In this play, a “delicate balance between comedy and pathos” is required, the adjudicator noted. It’s a “moving portrait” of life in a fractious Jewish family in Brooklyn. There are light-hearted moments such as Eugene’s teenage reveries about girls but there is also the genuine anguish of good people enduring “economic hardship”. The dramatic integrity of the darker, more emotional second act needs to flow organically from the meticulous character-building of the first act.
Ms McDonagh said this group provided a “striking set”. Its height and upper levels brought the audience “right into the house”, with the central staircase a strong “focal point”. The furniture was “plain and functional” as was befitting for a family struggling to make ends meet.
The costumes featured “a lovely array of period details” while “subtle and unobtrusive” lighting exploited the contrast between the warm interior and the cool exterior areas. The adjudicator did question if the baseball commentary was too long at the opening, but the jazz music at the start of Act 2 came in for favourable mention.

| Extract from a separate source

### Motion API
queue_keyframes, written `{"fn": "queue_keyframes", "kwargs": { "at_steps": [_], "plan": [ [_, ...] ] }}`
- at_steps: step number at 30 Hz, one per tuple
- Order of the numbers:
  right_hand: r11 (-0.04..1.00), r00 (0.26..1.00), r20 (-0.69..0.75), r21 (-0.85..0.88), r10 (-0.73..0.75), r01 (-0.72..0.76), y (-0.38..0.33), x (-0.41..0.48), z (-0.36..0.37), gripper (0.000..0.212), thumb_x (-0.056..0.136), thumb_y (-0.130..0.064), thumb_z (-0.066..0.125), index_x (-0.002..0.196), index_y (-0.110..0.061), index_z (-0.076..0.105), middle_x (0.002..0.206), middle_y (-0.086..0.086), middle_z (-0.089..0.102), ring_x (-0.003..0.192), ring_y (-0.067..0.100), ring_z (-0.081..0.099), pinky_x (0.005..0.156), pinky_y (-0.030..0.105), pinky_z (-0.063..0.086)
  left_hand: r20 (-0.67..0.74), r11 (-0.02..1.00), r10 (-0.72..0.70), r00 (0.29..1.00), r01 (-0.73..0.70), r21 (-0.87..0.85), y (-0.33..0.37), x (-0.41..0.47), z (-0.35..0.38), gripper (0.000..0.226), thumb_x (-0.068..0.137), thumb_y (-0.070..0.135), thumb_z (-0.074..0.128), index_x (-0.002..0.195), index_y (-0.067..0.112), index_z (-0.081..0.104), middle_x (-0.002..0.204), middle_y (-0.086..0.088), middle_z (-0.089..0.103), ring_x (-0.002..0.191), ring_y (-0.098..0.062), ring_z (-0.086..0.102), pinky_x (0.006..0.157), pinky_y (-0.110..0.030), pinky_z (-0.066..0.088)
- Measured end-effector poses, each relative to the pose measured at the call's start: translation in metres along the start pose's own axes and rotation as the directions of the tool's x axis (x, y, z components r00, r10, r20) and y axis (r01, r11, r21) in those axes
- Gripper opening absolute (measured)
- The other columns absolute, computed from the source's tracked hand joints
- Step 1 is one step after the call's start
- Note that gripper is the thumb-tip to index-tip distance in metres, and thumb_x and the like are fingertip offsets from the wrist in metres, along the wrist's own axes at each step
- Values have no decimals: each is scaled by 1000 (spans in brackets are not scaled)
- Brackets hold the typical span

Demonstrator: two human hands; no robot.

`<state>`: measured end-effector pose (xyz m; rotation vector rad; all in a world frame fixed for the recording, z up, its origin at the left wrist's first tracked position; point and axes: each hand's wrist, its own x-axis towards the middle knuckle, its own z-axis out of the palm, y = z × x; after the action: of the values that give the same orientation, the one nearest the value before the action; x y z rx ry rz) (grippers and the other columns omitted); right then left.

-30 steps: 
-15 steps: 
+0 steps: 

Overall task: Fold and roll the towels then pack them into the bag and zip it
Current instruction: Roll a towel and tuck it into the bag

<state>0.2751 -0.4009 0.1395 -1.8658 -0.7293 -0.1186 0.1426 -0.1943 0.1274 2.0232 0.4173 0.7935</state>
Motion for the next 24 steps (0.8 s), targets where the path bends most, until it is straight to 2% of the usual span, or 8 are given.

The Director (Pat Whelan) drew the audience into this “absorbing tale” about the impact of economic difficulties on this family. We saw a “rich tapestry of family life”, and the scenes in the bedrooms were praised for giving “a sense of eavesdropping”.
The accents were “strong and well sustained”, though there was a slight quibble about “projectional clarity” in some cases. Relationships were particularly strong: The tenderness of husband and wife and the vibrant sibling rivalry of the sons.
While Act 1 were subdued at times, the adjudicator wondered “if the comedy in Act 1 could have been sharpened” in order to “heighten the contrast” with the more emotional Act 2. Silences were very effectively used to underscore the growing turmoil and Act 2 was particularly engaging in the variety and authenticity of its shifting moods.
Turning to the acting performances, Eugene (Sean Byrne) was praised for the “terrific rapport” he had with the audience right from the start, and he fulfilled the narrator role with ease. When expressing his passionate interest in girls, “he captured the gaucheness of youth in a very natural way”.
Kate (Louise Wickham Dillon) was a “strong, matriarchal figure” and was “the glue that held the family together”. In Act 2, displayed an “internalised anguish” which heightened her sense of being taken for granted by the family.
Blanche (Mairéad Cummings) was “tense”, “a worrier”, and an “ineffectual decision maker”. But we saw a transformation in Act 2 in her growth towards independence.
Laurie (Ailbhe Tierney) gave a “sincere and understated” performance and was “focused and committed” throughout. Blanche’s other daughter, Nora (Katie Connick) captured the “idealistic desperation, the sulky anger and the heartache of the lonely child”.
Stanley (Cillian Tobin) was praised for the way he “inhabited” the stories about his troubles – from the threat of being sacked from his job to losing money at poker. The misery, anger and regret he felt was “played with absolute conviction”, the adjudicator remarked, describing him as an actor who knows how to “hold and control a scene”.
Jack (Paul Tobin) was “world weary” and this decent man doing his best “exuded kindness and wisdom”. He offered a reasoned appeal to his wife Kate and Blanche after the two sisters had their row in Act 2.
Overall, the adjudicator stated that this was a “subtle and engaging evocation” of the joys and sorrows of this Jewish family. Their story was told with “great sincerity” and we saw “life-affirming hope” when their troubles were faced and conquered.